The Indian calendar is packed with vibrant festivals. This weekend it is the turn of the inhabitants of Thrissur, as the eight-day Pooram festival reaches its climax at the Vadkkunnathan Temple. Deities are carried through the streets from the Thiruvambady and Paramekkavu temples to the sound of drums, while Brahmin priests sit atop bejewelled "tusker" elephants. The partying carries on far into the night, with an extravagant fireworks display, considered to be the best in Asia.



The Film-Makers' Festival in Gyor is a unique international event, with contributors from 64 countries. Nearly 10 years old, the festival, subtitled "Another Connection", seeks to promote a new, ideology-free, cultural unity between East and West. It welcomes guests from places as far away as Siberia, Tibet and Iran. Over six days, 1,053 films will be shown. Independent film makers are favoured, as the judges value content and meaning above technical expertise. There will also be dance, music and theatre performances for those who want some live action.
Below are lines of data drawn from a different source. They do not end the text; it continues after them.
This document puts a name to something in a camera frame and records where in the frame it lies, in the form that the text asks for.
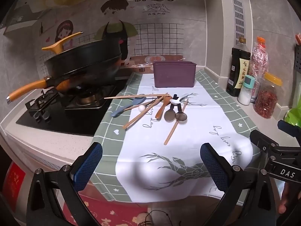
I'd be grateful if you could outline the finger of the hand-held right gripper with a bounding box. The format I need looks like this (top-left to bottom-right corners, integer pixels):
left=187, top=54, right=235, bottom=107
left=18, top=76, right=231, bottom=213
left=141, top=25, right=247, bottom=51
left=250, top=130, right=279, bottom=160
left=277, top=120, right=301, bottom=138

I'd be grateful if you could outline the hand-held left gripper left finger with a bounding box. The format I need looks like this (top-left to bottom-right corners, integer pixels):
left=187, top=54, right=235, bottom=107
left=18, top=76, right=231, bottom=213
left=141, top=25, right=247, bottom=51
left=26, top=142, right=104, bottom=226

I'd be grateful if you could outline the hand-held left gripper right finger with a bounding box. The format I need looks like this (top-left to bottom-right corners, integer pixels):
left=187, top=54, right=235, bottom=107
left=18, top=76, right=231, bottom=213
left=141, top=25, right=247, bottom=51
left=200, top=143, right=277, bottom=226

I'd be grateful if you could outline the wooden chopstick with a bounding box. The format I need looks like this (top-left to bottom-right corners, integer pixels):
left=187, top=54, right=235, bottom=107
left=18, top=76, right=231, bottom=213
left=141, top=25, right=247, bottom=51
left=164, top=99, right=189, bottom=145
left=122, top=96, right=168, bottom=130
left=126, top=98, right=163, bottom=126
left=104, top=94, right=170, bottom=99

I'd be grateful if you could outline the dark translucent black-handled spoon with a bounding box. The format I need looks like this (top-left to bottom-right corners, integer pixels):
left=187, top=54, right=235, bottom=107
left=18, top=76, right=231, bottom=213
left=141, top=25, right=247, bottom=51
left=164, top=95, right=178, bottom=123
left=175, top=99, right=188, bottom=123

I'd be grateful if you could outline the brown wooden spoon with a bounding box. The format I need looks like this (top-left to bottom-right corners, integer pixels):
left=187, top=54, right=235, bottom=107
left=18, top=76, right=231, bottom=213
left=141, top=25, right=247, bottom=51
left=155, top=96, right=172, bottom=120

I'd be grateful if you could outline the blue spoon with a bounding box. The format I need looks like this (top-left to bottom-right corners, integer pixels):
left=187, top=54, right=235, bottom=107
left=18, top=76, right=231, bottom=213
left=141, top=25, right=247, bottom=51
left=111, top=94, right=146, bottom=118

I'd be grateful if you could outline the purple utensil holder box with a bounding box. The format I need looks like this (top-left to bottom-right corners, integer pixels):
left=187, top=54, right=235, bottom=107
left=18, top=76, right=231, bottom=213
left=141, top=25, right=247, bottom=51
left=153, top=61, right=197, bottom=88

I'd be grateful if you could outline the person's right hand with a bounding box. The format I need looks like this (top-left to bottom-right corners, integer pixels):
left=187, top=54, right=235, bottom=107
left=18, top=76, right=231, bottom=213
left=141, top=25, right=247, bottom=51
left=279, top=186, right=293, bottom=215

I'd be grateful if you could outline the green plastic bag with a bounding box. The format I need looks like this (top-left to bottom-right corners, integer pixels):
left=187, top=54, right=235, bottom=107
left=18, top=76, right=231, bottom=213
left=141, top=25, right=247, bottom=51
left=283, top=108, right=301, bottom=132

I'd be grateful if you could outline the yellow-lidded chili jar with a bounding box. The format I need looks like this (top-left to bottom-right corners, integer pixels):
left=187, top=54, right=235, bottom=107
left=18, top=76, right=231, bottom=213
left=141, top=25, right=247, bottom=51
left=253, top=72, right=283, bottom=119

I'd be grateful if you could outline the green checked white tablecloth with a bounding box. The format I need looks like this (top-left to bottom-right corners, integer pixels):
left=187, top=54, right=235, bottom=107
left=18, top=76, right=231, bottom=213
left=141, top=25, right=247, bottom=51
left=88, top=69, right=260, bottom=203

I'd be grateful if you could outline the red floor mat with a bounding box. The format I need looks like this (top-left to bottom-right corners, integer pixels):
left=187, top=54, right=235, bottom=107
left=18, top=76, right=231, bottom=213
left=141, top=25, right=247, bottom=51
left=62, top=194, right=151, bottom=226

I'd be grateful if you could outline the black gas stove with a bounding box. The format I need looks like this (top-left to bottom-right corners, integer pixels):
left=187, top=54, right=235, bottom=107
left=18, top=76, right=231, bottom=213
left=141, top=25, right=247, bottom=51
left=16, top=79, right=128, bottom=137

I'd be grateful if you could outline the dark soy sauce bottle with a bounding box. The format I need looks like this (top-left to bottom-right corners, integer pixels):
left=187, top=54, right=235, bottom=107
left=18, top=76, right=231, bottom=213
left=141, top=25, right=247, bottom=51
left=226, top=37, right=252, bottom=97

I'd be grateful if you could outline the orange-capped chili bottle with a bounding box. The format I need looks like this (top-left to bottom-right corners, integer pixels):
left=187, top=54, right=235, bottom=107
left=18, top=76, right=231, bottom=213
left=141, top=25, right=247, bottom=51
left=250, top=36, right=269, bottom=103

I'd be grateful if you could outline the red paper decoration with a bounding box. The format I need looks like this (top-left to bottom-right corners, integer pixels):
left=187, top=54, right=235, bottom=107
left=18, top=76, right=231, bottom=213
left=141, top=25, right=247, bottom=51
left=2, top=162, right=26, bottom=203

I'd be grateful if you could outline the white vent grille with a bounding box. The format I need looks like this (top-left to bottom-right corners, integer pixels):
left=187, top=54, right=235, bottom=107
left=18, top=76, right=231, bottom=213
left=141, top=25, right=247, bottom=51
left=232, top=0, right=247, bottom=40

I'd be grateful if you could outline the grey range hood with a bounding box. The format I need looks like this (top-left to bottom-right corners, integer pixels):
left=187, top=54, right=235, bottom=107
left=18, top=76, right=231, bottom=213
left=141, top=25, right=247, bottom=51
left=3, top=2, right=47, bottom=37

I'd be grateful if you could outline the black wall rack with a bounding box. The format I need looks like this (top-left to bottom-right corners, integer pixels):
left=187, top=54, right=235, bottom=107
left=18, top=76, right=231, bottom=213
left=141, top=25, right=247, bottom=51
left=292, top=44, right=301, bottom=80

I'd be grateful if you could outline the black cable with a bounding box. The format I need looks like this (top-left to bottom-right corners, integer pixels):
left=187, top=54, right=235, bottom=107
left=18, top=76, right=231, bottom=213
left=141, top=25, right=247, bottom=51
left=141, top=209, right=172, bottom=226

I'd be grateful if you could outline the black wok with orange handle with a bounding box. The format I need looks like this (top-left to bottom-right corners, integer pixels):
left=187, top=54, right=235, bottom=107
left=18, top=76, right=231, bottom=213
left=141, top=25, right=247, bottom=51
left=7, top=39, right=123, bottom=104

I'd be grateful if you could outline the cartoon wall sticker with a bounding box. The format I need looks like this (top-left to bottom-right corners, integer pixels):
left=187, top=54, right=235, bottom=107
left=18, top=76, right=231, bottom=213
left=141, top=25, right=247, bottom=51
left=40, top=0, right=207, bottom=69

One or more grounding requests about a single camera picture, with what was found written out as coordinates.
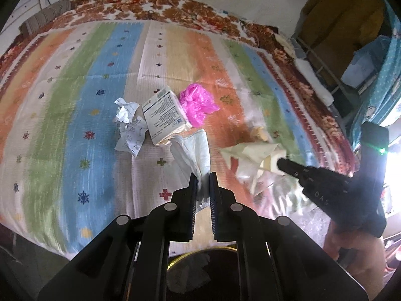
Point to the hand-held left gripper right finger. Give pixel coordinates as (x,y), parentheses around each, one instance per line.
(214,203)

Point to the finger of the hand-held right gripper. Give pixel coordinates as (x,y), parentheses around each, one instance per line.
(291,167)

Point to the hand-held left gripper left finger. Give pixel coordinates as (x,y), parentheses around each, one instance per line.
(191,203)

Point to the clear plastic bag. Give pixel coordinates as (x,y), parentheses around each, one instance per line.
(282,200)

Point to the cream plastic bag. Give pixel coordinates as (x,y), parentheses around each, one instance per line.
(250,153)

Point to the small wrapper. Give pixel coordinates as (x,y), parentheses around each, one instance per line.
(260,133)

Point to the white plastic bag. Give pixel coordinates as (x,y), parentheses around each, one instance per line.
(194,150)

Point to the brown round bin gold rim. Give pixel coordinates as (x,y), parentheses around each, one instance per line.
(219,272)

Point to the white carton blue print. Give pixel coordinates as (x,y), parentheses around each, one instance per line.
(163,113)

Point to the pink plastic bag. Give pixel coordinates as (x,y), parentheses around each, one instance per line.
(195,100)

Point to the person's right forearm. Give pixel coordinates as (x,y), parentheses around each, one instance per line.
(369,272)

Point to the person's right hand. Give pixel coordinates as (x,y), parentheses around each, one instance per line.
(335,238)

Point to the white folded cloth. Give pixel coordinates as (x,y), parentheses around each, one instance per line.
(313,78)

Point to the cream cloth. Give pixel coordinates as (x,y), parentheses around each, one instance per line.
(286,45)

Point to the light blue cloth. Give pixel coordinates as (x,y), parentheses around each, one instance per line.
(363,65)

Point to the blue dotted curtain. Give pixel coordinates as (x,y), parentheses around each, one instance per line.
(388,78)

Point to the striped colourful bed sheet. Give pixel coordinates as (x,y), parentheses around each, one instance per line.
(78,131)

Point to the mustard yellow garment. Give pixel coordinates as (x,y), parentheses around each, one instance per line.
(341,22)

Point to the brown floral blanket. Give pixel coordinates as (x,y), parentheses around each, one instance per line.
(188,8)

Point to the grey pillow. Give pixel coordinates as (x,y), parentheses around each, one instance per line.
(44,17)

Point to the white headboard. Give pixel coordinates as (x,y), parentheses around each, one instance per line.
(28,6)

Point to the metal bed rail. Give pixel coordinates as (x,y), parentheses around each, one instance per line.
(313,57)

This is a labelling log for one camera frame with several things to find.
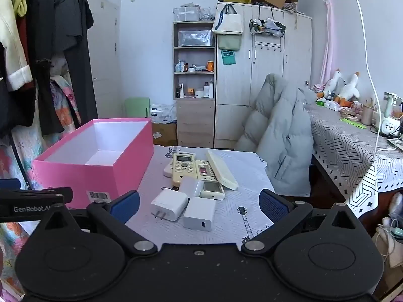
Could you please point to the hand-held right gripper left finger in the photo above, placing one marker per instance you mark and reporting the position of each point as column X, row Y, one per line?
column 126, row 206

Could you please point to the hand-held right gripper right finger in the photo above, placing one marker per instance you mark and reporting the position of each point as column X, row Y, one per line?
column 274, row 206

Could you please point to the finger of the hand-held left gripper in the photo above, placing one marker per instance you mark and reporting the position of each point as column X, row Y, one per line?
column 9, row 184
column 47, row 193

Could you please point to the white charger with prongs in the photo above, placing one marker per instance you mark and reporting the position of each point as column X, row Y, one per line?
column 168, row 204

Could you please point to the pink cardboard box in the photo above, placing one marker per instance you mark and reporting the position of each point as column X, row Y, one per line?
column 94, row 176

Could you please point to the cream remote control plain back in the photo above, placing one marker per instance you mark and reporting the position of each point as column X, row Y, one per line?
column 222, row 171

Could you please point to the plain white charger block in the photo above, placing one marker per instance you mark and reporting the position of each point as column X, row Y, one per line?
column 190, row 187

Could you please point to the remote control with grey display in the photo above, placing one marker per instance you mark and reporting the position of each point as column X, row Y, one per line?
column 183, row 168

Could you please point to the white charger with port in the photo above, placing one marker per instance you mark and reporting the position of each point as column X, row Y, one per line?
column 198, row 214

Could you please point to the cream remote with pink panel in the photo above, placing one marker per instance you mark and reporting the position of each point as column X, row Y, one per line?
column 206, row 171

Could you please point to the grey puffer jacket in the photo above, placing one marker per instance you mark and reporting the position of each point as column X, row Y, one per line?
column 283, row 138

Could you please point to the black jacket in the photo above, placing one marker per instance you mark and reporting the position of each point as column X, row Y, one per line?
column 15, row 110

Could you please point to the small cardboard box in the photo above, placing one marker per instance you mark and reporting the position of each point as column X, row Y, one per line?
column 165, row 133

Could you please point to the geometric patterned tablecloth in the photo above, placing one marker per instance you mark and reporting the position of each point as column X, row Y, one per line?
column 346, row 151

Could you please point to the floral quilt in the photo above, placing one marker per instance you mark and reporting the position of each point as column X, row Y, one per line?
column 59, row 100

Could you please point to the green folding stool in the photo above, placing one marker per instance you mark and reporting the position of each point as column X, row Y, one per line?
column 137, row 107

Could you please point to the wooden shelf unit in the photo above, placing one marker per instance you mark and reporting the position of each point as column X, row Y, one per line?
column 195, row 122

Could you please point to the green tissue box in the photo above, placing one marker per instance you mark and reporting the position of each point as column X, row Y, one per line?
column 321, row 102

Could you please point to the green ruler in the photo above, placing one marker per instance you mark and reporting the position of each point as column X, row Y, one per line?
column 353, row 123

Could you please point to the white tube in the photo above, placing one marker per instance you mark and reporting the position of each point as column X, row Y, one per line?
column 181, row 92

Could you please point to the light wooden wardrobe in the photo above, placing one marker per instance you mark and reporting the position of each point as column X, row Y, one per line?
column 267, row 78

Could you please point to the beige cup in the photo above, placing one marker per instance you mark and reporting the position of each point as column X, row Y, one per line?
column 367, row 114

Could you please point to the cream fleece coat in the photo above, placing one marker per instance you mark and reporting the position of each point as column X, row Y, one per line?
column 12, row 53

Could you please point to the red garment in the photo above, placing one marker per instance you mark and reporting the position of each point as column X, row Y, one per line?
column 25, row 53

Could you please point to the white jar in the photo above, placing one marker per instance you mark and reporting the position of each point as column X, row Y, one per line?
column 198, row 93

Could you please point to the white goose plush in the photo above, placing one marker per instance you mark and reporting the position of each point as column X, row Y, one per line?
column 349, row 89
column 333, row 83

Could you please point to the white kitchen appliance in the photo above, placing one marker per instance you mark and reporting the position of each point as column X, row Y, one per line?
column 390, row 116

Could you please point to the long black coat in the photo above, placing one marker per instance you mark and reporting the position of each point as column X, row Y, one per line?
column 39, row 37

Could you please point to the white door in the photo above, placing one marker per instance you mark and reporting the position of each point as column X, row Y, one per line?
column 105, row 53

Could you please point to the orange bottle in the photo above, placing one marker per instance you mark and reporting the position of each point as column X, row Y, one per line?
column 210, row 66

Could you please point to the teal pouch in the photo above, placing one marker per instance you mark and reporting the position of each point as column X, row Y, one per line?
column 228, row 57

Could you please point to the over-door hook rack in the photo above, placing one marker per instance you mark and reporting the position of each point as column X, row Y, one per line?
column 267, row 44

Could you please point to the green fabric pouch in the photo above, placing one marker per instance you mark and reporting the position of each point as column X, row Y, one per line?
column 229, row 42

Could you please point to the pink towel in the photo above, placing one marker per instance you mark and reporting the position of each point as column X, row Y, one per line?
column 329, row 44

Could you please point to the grey t-shirt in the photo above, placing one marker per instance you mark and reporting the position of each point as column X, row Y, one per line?
column 66, row 22

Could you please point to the clear storage box on shelf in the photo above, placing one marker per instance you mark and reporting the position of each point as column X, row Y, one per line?
column 195, row 38

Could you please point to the white tote bag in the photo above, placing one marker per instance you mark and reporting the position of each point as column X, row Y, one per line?
column 228, row 22

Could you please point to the clear lidded storage box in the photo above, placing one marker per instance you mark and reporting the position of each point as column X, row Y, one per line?
column 187, row 13

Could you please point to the clear plastic bag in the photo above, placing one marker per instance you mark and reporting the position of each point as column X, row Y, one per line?
column 207, row 14

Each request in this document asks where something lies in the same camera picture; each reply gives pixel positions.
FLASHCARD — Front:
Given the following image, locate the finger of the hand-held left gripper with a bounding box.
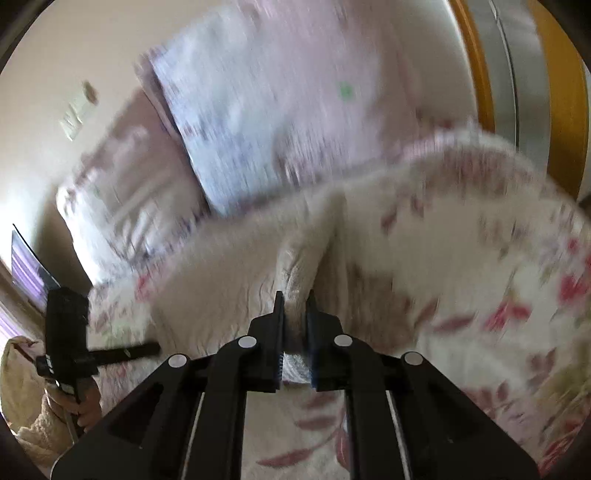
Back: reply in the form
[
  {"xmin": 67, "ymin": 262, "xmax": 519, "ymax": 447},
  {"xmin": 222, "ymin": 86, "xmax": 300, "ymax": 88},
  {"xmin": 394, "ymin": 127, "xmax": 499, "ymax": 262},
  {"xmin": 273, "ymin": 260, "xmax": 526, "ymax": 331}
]
[{"xmin": 90, "ymin": 340, "xmax": 161, "ymax": 364}]

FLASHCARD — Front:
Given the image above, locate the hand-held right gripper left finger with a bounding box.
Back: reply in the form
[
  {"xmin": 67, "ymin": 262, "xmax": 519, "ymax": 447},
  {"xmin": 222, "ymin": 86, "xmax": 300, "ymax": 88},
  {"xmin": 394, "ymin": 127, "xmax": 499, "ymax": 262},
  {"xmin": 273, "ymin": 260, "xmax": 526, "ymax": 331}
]
[{"xmin": 51, "ymin": 291, "xmax": 287, "ymax": 480}]

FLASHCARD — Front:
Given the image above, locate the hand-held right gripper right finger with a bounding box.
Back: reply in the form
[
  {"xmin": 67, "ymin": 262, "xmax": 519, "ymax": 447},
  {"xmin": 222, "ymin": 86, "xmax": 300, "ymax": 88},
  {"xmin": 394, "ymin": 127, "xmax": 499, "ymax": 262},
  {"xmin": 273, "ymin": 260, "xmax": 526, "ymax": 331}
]
[{"xmin": 305, "ymin": 290, "xmax": 541, "ymax": 480}]

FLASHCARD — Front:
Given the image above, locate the beige cable knit sweater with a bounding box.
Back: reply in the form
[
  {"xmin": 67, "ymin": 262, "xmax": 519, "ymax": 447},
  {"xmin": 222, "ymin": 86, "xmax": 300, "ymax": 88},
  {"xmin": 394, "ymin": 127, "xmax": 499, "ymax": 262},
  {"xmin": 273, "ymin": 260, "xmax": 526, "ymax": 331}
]
[{"xmin": 152, "ymin": 187, "xmax": 349, "ymax": 385}]

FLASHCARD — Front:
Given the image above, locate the person's left forearm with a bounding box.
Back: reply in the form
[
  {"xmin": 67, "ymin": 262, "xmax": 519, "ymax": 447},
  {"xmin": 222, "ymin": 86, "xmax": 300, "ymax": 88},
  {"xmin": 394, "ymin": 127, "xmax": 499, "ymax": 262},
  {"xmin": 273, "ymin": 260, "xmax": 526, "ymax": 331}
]
[{"xmin": 0, "ymin": 336, "xmax": 79, "ymax": 468}]

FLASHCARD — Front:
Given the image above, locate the person's left hand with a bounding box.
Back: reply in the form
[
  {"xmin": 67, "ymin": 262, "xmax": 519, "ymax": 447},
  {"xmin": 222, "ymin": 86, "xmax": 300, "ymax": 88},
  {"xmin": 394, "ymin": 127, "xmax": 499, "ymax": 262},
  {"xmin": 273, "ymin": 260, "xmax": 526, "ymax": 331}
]
[{"xmin": 48, "ymin": 375, "xmax": 102, "ymax": 431}]

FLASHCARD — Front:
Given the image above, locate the floral pillow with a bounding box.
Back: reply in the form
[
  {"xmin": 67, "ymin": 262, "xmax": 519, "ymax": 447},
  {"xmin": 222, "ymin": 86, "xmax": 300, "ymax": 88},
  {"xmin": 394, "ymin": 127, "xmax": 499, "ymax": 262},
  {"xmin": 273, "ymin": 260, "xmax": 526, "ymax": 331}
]
[
  {"xmin": 134, "ymin": 0, "xmax": 465, "ymax": 219},
  {"xmin": 55, "ymin": 88, "xmax": 211, "ymax": 288}
]

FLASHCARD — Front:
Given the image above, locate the floral bedsheet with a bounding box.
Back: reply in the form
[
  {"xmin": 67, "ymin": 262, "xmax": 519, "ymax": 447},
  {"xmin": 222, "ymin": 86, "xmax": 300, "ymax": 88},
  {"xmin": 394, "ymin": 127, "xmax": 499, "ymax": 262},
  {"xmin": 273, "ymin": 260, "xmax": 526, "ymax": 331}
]
[{"xmin": 85, "ymin": 122, "xmax": 591, "ymax": 480}]

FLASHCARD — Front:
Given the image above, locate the yellow wooden headboard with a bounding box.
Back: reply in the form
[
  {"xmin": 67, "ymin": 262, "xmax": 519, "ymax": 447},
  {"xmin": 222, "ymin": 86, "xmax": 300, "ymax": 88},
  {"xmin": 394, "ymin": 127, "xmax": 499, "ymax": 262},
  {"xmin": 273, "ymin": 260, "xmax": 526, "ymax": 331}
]
[{"xmin": 449, "ymin": 0, "xmax": 591, "ymax": 200}]

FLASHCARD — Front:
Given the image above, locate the dark screen on wall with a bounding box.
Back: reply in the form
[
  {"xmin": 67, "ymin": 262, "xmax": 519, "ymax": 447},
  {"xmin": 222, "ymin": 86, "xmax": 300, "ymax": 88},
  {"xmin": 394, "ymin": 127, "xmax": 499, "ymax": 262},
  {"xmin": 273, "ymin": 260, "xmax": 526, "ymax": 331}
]
[{"xmin": 9, "ymin": 224, "xmax": 62, "ymax": 315}]

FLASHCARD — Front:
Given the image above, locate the white wall switch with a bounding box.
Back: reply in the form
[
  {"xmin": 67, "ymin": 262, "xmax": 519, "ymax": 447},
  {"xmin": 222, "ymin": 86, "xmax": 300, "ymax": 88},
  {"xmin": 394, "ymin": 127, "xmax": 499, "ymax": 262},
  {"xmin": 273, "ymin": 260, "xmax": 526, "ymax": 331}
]
[{"xmin": 58, "ymin": 80, "xmax": 100, "ymax": 142}]

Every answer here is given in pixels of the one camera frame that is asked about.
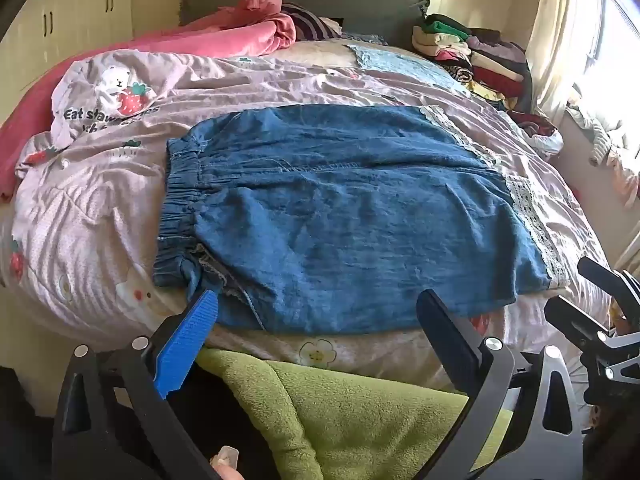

The Bahug-Bahugan Sa Mactan festival is as curious as its name suggests. On Tuesday the inhabitants of Cebu's Mactan Island will stage their annual re-enactment of Magellan's 1521 landing, and the battle in which he died. Although Magellan had stopped to re-supply his vessels on their circumnavigation of the world, this is a celebration of the Filipinos' bravery in resisting Spanish attempts to colonise the whole archipelago. Special respect is held for legendary chief Lapu-Lapu, who led the Filipino forces into action. Go early to witness the best of the activities, such as water battles, as most of then start at 8am and are over by noon.


Czech Republic

This Friday, brooms all over the Czech Republic will burn in a frenzy of superstition, celebrating the pagan Burning Of The Witches festival. Dating back to medieval times, when it was taken with deadly seriousness, this festival is now little more than an excuse to party around a bonfire. In Prague, party-goers usually gather on Kampa Island, as the country's post-Communist frostiness is temporarily melted in a warm glow.


China and world-wide

Although a major event all over the globe, International Labour Day is particularly important in China, as it is the closest the country has to a religious festival. Peking is buried under extravagant floral displays, with Tiananmen Square the centrepiece. Marching bands and military displays form a large part of the entertainments of a festival created to celebrate the Communist dedication to work. As Chairman Mao said: "We must be happy in our work."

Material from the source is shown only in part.